Stored dataset items:
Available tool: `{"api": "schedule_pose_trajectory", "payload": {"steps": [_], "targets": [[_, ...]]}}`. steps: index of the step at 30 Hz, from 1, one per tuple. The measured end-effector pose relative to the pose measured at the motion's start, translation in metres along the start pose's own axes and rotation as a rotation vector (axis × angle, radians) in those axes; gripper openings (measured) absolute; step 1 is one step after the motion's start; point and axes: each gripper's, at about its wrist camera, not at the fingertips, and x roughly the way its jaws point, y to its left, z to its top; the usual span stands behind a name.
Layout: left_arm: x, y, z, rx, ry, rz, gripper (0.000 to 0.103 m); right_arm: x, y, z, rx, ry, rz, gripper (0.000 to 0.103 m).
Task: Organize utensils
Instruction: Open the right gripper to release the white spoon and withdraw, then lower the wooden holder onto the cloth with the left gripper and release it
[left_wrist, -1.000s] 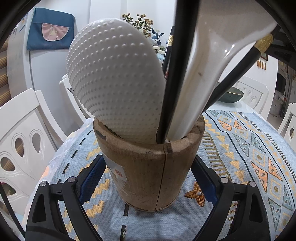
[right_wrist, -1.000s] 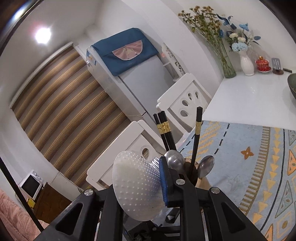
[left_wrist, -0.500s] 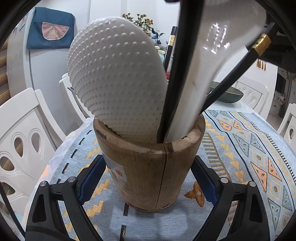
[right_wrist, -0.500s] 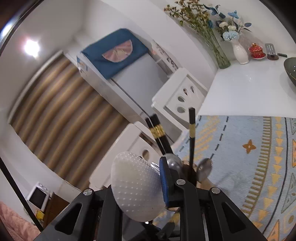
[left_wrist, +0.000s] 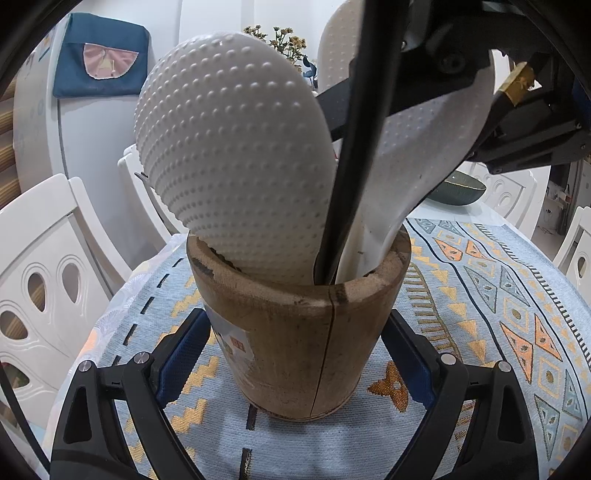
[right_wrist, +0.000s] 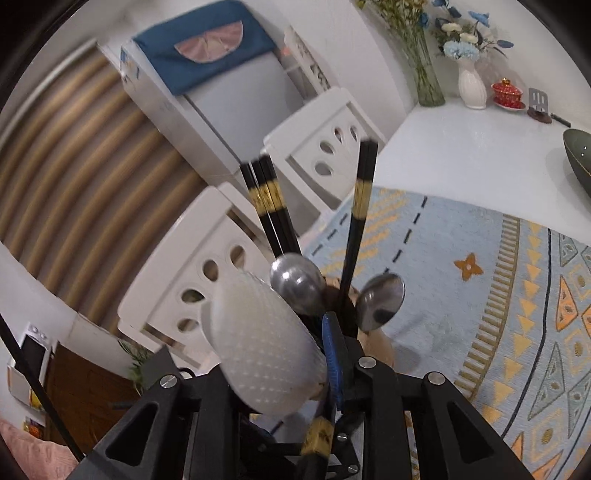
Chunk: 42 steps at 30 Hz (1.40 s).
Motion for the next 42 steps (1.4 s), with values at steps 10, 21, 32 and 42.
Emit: {"api": "schedule_pose_trajectory", "payload": {"steps": [10, 21, 32, 42], "targets": [[0.001, 0.000, 0.000, 0.000, 0.000, -0.001, 0.094, -0.030, -0.004, 0.008, 0.074, -0.138, 0.149, 0.056], [-0.006, 0.009, 0.004, 0.004, 0.100, -0.020, 0.094, -0.014, -0.021, 0.000, 0.139, 0.001, 0.013, 0.068], [-0.066, 0.030, 0.062, -0.010, 0.229, -0.009, 0.094, -0.071, -0.027, -0.008, 0.233, -0.072, 0.048, 0.090], [-0.079, 0.022, 0.119, 0.078, 0.533, -0.022, 0.102, -0.067, -0.038, -0.050, 0.366, 0.134, -0.110, 0.103]]}}
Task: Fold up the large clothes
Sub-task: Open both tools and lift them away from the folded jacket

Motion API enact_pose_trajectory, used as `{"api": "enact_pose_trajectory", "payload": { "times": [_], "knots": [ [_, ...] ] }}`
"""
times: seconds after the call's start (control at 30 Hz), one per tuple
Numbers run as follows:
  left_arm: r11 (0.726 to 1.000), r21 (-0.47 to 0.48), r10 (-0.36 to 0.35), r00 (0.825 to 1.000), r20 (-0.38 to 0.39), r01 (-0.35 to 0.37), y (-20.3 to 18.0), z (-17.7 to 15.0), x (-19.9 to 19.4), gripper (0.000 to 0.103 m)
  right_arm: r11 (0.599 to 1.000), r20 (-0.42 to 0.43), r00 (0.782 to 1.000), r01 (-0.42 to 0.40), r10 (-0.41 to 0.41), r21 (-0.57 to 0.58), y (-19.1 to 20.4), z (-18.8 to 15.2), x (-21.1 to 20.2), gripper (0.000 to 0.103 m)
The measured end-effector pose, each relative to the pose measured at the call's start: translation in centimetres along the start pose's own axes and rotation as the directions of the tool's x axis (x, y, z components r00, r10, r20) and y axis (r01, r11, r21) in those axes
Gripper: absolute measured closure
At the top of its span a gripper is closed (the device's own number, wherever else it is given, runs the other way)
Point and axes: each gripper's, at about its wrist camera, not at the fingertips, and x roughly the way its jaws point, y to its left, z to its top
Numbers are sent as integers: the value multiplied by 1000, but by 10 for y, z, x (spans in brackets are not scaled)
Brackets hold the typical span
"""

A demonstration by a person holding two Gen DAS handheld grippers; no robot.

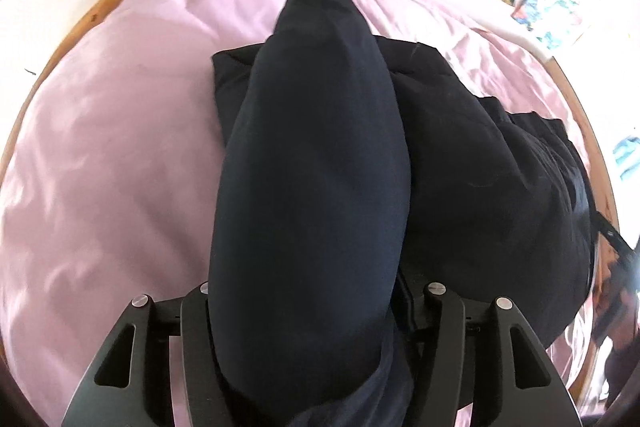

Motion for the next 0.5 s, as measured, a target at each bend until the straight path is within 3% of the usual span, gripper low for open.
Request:
{"api": "enact_pose_trajectory", "payload": {
  "times": [0.17,0.2,0.23,0.27,0.5],
  "knots": [
    [996,25,82,996,21,-82,-30,1,-17,49,1000,58,998,-15,16,-5,13,7,-25,0],
    [994,21,107,993,42,-108,-36,0,-23,43,1000,74,997,-21,22,-18,15,8,-31,0],
    [991,19,134,988,72,-135,-41,-2,-30,27,999,98,995,-24,28,-36,20,8,-39,0],
    [987,18,159,980,120,-162,-44,-5,-42,19,998,114,993,-24,30,-52,25,6,-46,0],
    [966,27,230,905,359,-256,-81,-34,-115,11,991,243,968,-38,68,-127,57,-1,-101,0]
  ]
}}
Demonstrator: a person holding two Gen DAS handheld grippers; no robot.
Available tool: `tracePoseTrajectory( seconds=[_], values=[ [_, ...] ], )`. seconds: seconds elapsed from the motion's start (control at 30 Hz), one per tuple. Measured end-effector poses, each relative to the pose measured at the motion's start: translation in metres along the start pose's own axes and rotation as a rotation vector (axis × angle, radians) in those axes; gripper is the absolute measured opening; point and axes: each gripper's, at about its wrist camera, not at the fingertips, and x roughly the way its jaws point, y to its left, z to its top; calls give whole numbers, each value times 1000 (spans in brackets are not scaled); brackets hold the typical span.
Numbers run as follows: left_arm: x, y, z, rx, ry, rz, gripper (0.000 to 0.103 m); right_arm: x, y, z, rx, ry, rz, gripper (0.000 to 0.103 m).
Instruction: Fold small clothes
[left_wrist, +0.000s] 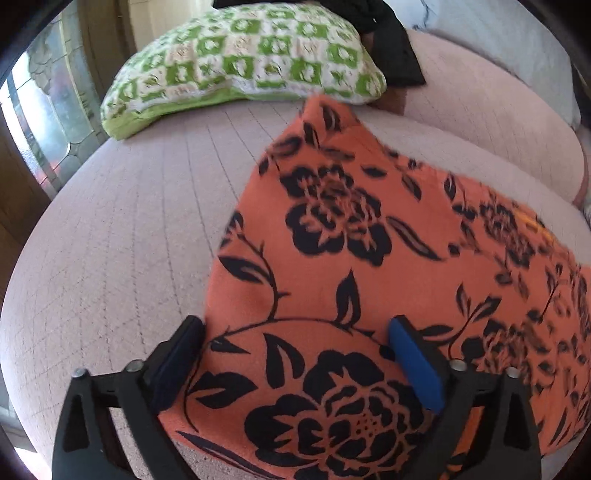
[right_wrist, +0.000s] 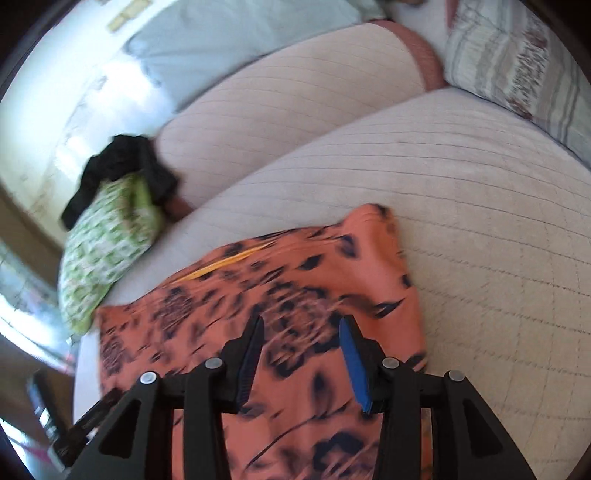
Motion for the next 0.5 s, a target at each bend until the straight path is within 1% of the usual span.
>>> tracePoseTrajectory(
  seconds=[0.03, 0.07, 0.1, 0.13, 0.17, 0.2, 0.23, 0.27, 0.33, 0.4, 0.5],
  values=[
    [3, 5, -5, -21, -13, -29, 103, -3, 3, -7, -5, 18, -1, 46],
    [3, 10, -9, -43, -37, -58, 103, -2, 2, -17, 4, 56, -3, 47],
    [2, 11, -10, -42, -43, -67, 103, 1, -4, -30, 17, 111, -9, 50],
    [1, 10, -11, -30, -43, -70, 103, 7, -7, -38, 21, 169, -17, 51],
    [0, 9, -12, -19, -41, -69, 103, 7, -7, -46, 6, 182, -17, 51],
    [-1, 9, -14, -11, -44, -69, 103, -1, -3, -49, -25, 153, -27, 51],
    [-2, 9, -16, -3, -43, -74, 103, -8, 1, -50, -43, 152, -40, 51],
    [-6, 9, -19, 3, -38, -75, 103, -15, 3, -51, -49, 151, -27, 51],
    [-17, 8, -29, 12, -28, -68, 103, -32, 0, -56, -25, 126, 47, 51],
    [-29, 8, -42, 13, -2, -66, 103, -44, -7, -63, 2, 120, 76, 51],
    [-41, 0, -62, 66, 40, -15, 103, -54, -20, -71, 71, 146, 142, 51]
  ],
)
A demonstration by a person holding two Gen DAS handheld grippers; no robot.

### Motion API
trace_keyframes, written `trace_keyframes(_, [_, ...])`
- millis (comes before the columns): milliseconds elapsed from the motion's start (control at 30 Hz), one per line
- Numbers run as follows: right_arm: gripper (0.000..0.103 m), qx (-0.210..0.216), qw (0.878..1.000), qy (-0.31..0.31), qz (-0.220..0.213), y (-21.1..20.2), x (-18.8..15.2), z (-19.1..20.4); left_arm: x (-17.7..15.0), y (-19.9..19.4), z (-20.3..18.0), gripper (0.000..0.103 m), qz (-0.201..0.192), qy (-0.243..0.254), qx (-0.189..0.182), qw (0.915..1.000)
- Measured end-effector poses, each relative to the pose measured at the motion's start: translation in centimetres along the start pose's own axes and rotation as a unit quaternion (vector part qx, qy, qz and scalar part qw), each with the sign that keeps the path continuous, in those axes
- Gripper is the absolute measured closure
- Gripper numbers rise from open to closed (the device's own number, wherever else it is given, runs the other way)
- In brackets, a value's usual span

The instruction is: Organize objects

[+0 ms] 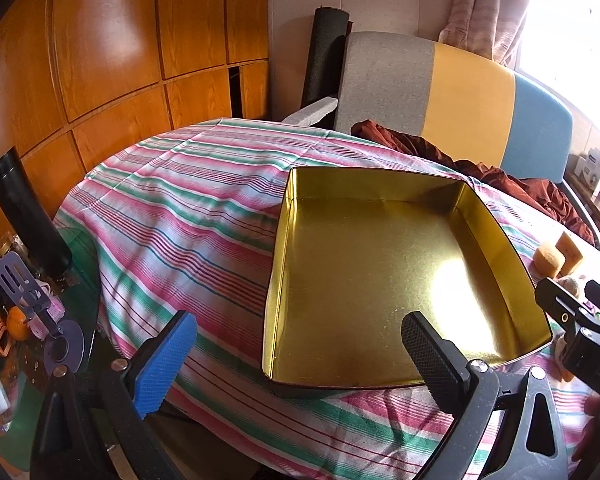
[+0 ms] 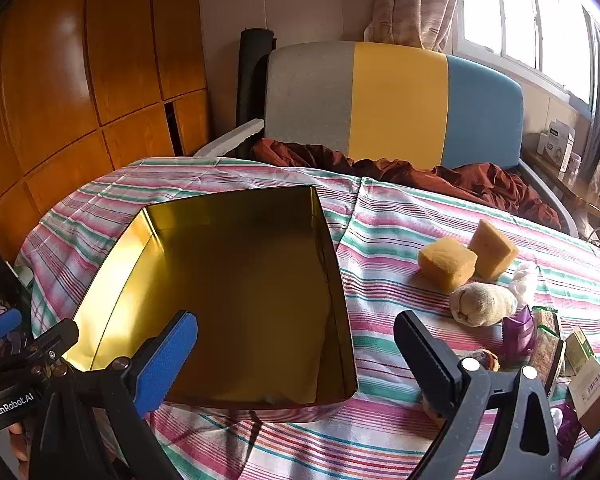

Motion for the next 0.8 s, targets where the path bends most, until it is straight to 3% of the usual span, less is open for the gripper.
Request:
trace_keyframes(267, [0.002, -0.009, 1.000, 0.012, -0.009, -1.0, 0.0, -1.6, 0.2, -0.4, -1.0, 0.000, -0.005, 0.023, -0.017, 0.9996])
trace_keyframes(467, [0.002, -0.041, 0.998, 0.042, -0.016, -2.4, -0.2, -5.3, 0.5, -0.4, -2.7, 0.000, 0.007, 0.059, -0.079, 0.9950])
trace_keyframes(533, [0.002, -0.053, 0.997, 0.054, -0.014, -2.9, -0.3, -7.0, 0.5, -0.5, -3.7, 0.000, 0.016, 0.073, -0.116, 0.9904])
trace_keyframes(700, [0.002, -0.096, 0.991, 0.094, -0.013, -4.7, -0.5, -12.9, 0.9, -1.3, -7.3, 0.000, 0.036, 0.103, -0.226, 0.9680])
trace_keyframes(800, [0.002, -0.127, 0.983, 0.132, -0.014, -6.1, -0.7, -17.2, 0.9, -2.3, -10.7, 0.000, 0.029, 0.155, -0.255, 0.9538])
Point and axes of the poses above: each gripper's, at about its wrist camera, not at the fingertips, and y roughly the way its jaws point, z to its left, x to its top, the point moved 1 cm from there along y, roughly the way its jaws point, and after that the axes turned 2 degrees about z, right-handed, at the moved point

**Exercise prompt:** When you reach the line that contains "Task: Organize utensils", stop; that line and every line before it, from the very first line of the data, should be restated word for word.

**Task solution:**
Available tool: `{"api": "schedule_pose_trajectory", "payload": {"steps": [_], "targets": [[_, ...]]}}`. steps: index of the step at 30 Hz, from 1, one per tuple. The measured end-effector pose relative to the pose measured at the motion's start, translation in metres along the start pose's own axes and rotation as a rotation vector (axis × angle, radians) in those axes; gripper openings (measured) absolute; step 1 is one step after the motion's start; point and axes: each gripper's, at about its wrist camera, not at the fingertips, and x roughly the way its jaws point, y to its left, z to its top; the usual span stands behind a name.
Layout: left_arm: x, y, z, rx, ry, rz, gripper (0.000 to 0.103 m); right_arm: x, y, z, rx, ry, rz, gripper (0.000 to 0.103 m).
Task: Organize utensils

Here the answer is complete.